店主の想い

アルゼンチン人の祖父が焼くステーキ

お店の名前「ドン・ロッシ」は僕の祖父の名前で、町のみんなからドンと呼ばれていてました。
(ロゴは祖父の顔です)

僕は日本で「日本とアルゼンチンのハーフ」として生まれ、15歳で単身アルゼンチンへ渡りました。

アルゼンチンでは祖父の家でお世話になり、
その裏庭にはアボカドの木や家庭菜園があって、いつも新鮮な野菜を食べることができました。

週末になると親戚や友達が集まって、炭を囲んで肉や野菜を焼きながら、テレビでサッカーの試合を応援して楽しんでいました。

歌ったり踊ったり騒いだりももちろん楽しかったのですが、祖父の焼く炭火焼きステーキが本当に絶品で、
僕にとってはそのステーキを食べることが週末の1番の楽しみになっていました。
 

和牛とは違う美味しさがある

アルゼンチンから日本へ帰ってきたのは21歳の時。
日本に帰って気づいたのは、和牛もめちゃくちゃ美味しいんだけど、アルゼンチンで食べた牛肉は和牛とは違う美味しさ・魅力があるということでした。
臭みがなく赤身で柔らかく、サシの美味しさというよりは肉自体の旨みを楽しむ。

思い出の味を食べたくなり、日本でアルゼンチン産牛肉を食べれるお店を探しましたがほとんどありませんでした。

「あの味をもう一度食べたい。

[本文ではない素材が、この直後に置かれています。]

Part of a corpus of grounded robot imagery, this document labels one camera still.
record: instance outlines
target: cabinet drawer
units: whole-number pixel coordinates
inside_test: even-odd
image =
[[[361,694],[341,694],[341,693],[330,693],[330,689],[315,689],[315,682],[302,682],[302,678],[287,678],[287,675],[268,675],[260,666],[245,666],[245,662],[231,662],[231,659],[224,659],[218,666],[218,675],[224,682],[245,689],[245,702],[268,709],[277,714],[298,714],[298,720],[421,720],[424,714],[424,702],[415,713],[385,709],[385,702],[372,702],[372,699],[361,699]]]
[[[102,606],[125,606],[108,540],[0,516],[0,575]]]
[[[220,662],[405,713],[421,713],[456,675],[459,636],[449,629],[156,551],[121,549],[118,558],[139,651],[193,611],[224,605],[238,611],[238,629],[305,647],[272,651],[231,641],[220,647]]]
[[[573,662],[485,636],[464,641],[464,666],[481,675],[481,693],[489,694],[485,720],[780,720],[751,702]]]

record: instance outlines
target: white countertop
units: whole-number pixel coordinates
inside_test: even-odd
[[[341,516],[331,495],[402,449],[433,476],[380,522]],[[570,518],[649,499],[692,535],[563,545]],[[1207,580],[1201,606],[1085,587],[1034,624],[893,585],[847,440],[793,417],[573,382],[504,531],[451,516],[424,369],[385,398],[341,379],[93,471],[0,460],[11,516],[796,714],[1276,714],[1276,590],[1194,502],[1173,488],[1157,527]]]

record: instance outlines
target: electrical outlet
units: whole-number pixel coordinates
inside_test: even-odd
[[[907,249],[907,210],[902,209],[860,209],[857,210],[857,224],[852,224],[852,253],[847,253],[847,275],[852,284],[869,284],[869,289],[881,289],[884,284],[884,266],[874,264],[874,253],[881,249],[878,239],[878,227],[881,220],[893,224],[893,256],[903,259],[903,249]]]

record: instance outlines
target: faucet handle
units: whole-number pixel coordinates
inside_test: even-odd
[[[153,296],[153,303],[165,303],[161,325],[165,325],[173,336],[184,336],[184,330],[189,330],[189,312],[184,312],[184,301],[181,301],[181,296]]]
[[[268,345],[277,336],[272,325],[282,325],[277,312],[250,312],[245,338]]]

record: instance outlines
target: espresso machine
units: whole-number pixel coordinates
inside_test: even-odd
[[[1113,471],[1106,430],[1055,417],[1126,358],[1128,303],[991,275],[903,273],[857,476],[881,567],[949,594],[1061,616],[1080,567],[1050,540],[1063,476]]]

沢山の方々にこの肉の良さを知って頂きたい。」

そんな想いから月日が経ち、2012年にWEB・グラフィックデザイナーとしてデザイン事務所を立ち上げ、2016年に法人化。現在は10名程度のWEB制作会社の代表を務めています。

相談役の助言から(一社)日本アルゼンチン協会に入会し、そこでアルゼンチン産牛肉の輸入解禁のニュースを知り、久しぶりのアルゼンチン産牛肉の味を確かめ、
思い出が確信に変わりました。

しかし、異業種からの新規参入ということもあり、様々な壁に当たりました。
例えば肉の保管先の確保、流通ルート、上代が高くなりすぎないように原価コストのコントロール等、本業では味わったことのなかったような、難易度の高い様々な問題に直面しました。

正直、事業を始める前は「シンプルな業態だから、肉は簡単に扱えるだろう」と思ってました。現実は全然甘くないです。むしろ難しいことだらけでした。それがかえって逆に沢山勉強する機会を頂けたので本当に良かったです。

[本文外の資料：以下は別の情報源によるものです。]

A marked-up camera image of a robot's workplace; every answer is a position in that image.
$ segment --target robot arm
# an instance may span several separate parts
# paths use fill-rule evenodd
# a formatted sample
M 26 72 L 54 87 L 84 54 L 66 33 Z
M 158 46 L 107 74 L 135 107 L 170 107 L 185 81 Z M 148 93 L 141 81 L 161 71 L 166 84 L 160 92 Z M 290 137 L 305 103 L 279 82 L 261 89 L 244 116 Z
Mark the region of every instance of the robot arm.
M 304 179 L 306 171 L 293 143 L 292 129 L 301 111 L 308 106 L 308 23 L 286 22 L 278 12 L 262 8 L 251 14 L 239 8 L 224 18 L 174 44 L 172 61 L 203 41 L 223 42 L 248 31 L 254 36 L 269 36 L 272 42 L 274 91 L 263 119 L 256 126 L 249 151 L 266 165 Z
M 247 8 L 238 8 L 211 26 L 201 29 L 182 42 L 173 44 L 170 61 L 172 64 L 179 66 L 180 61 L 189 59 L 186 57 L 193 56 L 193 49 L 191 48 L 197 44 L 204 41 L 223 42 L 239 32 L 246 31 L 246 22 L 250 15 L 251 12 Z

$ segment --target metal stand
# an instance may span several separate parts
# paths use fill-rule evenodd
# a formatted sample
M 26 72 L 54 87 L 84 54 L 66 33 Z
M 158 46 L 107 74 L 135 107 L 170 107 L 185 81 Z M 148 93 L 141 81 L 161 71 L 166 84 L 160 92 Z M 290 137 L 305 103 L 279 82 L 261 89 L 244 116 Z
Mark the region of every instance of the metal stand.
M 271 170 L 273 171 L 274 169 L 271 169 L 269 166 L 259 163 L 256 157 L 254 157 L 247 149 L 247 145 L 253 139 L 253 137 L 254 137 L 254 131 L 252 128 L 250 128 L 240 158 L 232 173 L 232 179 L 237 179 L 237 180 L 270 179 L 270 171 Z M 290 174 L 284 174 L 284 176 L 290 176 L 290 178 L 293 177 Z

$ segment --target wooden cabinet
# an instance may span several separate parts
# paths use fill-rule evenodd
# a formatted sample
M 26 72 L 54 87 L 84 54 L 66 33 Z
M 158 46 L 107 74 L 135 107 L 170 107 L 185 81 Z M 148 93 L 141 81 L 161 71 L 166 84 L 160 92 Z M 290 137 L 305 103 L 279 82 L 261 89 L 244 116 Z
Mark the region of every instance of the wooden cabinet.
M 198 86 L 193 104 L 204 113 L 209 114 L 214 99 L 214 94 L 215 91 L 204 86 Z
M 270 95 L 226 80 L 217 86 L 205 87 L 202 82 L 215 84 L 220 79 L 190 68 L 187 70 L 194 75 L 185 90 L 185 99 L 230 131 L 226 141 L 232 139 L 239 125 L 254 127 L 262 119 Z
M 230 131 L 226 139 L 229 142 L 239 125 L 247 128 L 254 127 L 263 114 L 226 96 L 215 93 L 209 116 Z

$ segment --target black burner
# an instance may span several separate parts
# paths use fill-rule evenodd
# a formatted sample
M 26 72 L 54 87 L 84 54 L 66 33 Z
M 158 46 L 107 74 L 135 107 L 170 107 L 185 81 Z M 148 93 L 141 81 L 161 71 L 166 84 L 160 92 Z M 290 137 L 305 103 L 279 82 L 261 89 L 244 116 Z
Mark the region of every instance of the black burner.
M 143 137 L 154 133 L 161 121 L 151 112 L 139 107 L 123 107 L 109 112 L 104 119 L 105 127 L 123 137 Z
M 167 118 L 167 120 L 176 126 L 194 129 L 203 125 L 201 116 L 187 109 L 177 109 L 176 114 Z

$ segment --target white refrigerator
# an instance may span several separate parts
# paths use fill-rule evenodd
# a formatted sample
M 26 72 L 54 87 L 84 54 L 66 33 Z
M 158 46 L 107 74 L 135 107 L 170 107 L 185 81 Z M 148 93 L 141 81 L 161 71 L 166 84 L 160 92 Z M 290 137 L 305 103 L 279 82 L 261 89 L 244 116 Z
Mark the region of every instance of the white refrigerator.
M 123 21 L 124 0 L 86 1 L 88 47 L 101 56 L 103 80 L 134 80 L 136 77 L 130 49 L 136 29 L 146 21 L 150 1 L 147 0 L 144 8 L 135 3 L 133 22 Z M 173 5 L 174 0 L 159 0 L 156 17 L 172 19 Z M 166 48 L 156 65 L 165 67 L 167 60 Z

諸々のバックヤードを整え、当初は自社のメイン・クライアントである宿泊施設内に併設されているレストランへの卸売りを予定し、軌道に乗ったところで飲食店への導入を始める計画で動いていました。「さぁー!行くぞー!」のタイミングで、まさかのコロナ、あのおかげで計画が全て狂ってしまいましたが、逆にあれが無ければ、当サイト、ドン・ロッシは誕生していなかったと感じます。

コロナが起きて間もなく、宿泊施設や飲食店はもうそれどころではなかったので、我々も別の策を模索しながら動いておりましたが、中々、答えを見つけることが出来ませんでした。

と、コロナが起きてから約5か月過ぎた2020年夏、一つのコンタクトが運命を大きく変える出来事がありました。

長く付き合っている友人からの連絡だったのですが、本人の友人が飲食店をしているということでアルゼンチン産牛肉に興味があるという話を頂き、サンプルを送ったところ、大好評で「売ってもらえないか?」と相談を頂きました。

コロナ禍もあって、飲食店に迷惑かけたくない一心で提案は避けていたので、その言葉が想像以上のインパクトがあり、本当に驚きました。

そこで急ピッチで一度、ペンディングしていたバックヤードを整え、とてもスモールレベルでの卸売りを開始し、飲食店は本当に大変な状況なので、最初に声をかけてくれた飲食店に定期的に牛肉を届けられるよう、一般の小売りもしてみようということで、2020年12月に当サイト、ドン・ロッシを立ち上げました。
最初は正直、日本での知名度が無いので一つも売れないだろうと思っていたのですが、予想以上に売れてしまい、日本には想像以上にアルゼンチン産牛肉の魅力を知っている人がいるんだなと実感しました。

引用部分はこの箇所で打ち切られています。